■ Task directions ■
Your copy should match the listing below word for word, with no images in it.

■ Recorded information ■
■ ■ ■ ■ ■

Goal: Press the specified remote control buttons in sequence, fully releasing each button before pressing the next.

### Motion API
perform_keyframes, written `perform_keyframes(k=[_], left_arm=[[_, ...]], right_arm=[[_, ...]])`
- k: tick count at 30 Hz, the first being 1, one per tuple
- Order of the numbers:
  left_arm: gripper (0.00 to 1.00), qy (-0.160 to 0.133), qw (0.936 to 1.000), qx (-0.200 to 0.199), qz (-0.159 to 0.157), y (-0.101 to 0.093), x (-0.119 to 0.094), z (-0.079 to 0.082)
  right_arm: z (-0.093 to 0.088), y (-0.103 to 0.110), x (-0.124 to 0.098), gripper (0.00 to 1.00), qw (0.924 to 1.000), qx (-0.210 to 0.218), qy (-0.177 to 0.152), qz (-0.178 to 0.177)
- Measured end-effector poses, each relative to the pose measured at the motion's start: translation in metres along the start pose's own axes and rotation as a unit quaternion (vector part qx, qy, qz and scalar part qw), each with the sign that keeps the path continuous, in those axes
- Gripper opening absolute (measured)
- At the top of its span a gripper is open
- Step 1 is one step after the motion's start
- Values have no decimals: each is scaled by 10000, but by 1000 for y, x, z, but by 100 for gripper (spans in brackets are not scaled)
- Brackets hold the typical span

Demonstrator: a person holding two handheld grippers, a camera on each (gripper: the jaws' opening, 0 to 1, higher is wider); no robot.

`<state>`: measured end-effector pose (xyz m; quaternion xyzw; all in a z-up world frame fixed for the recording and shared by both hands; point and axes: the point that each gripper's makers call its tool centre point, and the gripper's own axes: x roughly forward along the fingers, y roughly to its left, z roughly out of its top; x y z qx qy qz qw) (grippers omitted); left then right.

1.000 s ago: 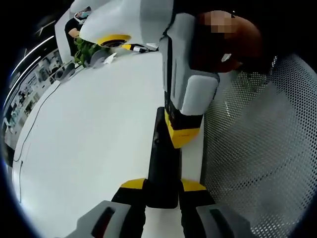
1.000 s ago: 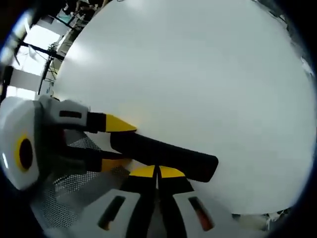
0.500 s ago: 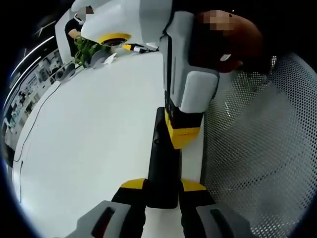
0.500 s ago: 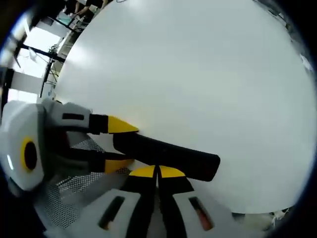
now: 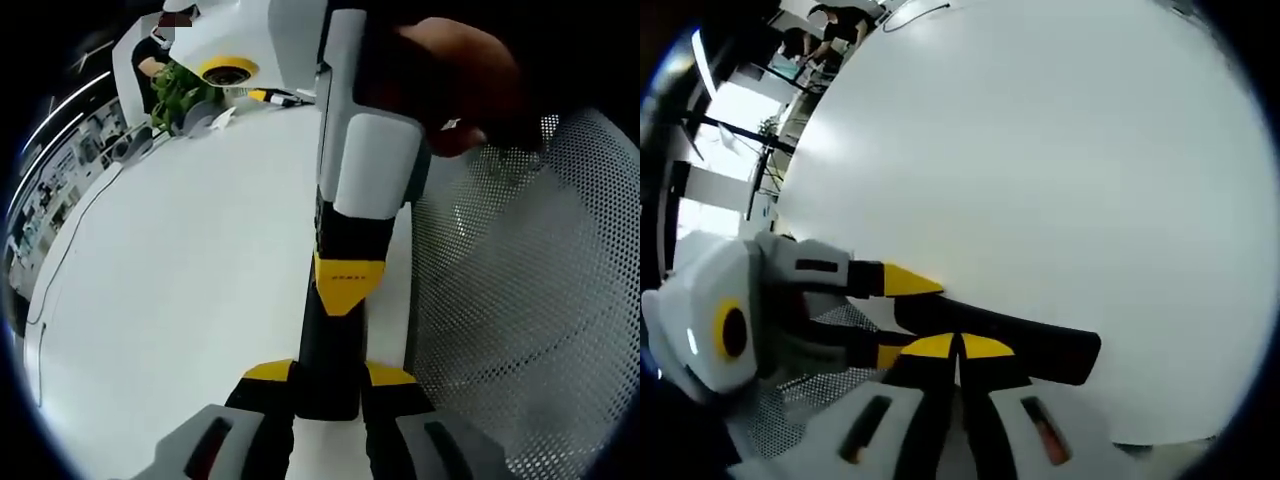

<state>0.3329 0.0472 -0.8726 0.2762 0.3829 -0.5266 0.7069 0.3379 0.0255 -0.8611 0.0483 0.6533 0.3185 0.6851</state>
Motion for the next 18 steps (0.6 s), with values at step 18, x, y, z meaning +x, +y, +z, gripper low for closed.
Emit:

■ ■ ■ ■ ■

■ Output for this exercise ■
Goal: Press the specified remote control buttons in sequence, fully releasing each button before pressing the next.

### Motion API
perform_keyframes, written `perform_keyframes(k=[_], left_arm=[[_, ...]], right_arm=[[_, ...]])`
- k: tick count at 30 Hz, the first being 1, one per tuple
- Order of the numbers:
  left_arm: gripper (0.00 to 1.00), qy (-0.160 to 0.133), qw (0.936 to 1.000), qx (-0.200 to 0.199), qz (-0.159 to 0.157), y (-0.101 to 0.093), x (-0.119 to 0.094), z (-0.079 to 0.082)
  right_arm: z (-0.093 to 0.088), y (-0.103 to 0.110), x (-0.124 to 0.098), gripper (0.00 to 1.00), qw (0.924 to 1.000), qx (-0.210 to 0.218), qy (-0.177 to 0.152), qz (-0.178 to 0.177)
- Measured end-effector poses, each relative to the pose measured at the motion's start: translation in metres along the start pose's own axes and rotation as a unit quaternion (vector part qx, qy, qz and scalar part qw), each with the sign that keeps the path continuous, in those axes
- Gripper opening absolute (measured)
- At the top of its span a gripper is open
- Step 1 is one step after the motion's start
- Values have no decimals: each is scaled by 10000, but by 1000 for y, x, z, but by 100 for gripper (spans in brackets are not scaled)
- Brackets hold the typical span

Demonstrator: a person holding two handheld grippers, a camera on each (gripper: the jaws' opening, 0 to 1, higher is wider); no robot.

`<state>`: measured end-effector pose (xyz m; quaternion xyzw; all in a z-up world frame fixed for the recording and shared by both hands; point and axes: the point that each gripper's makers call its tool centre point, and the gripper's own axes: x roughly forward along the fingers, y roughly to its left, z roughly out of its top; x y z qx qy qz qw) (grippers omitted); left then right.

1.000 s ago: 
1.000 s ago: 
0.500 s ago: 
0.500 s ago: 
now: 

<state>0.3329 0.0472 -0.8726 0.2762 0.3829 -0.5266 0.7069 0.3379 0.0255 -0.8611 0.0483 0.6533 0.3185 0.6851</state>
Motion for the next 18 steps (0.6 s), with values at step 18, x, y, z meaning +x, +y, +z, gripper low for closed.
Emit:

This is the complete answer to the exercise.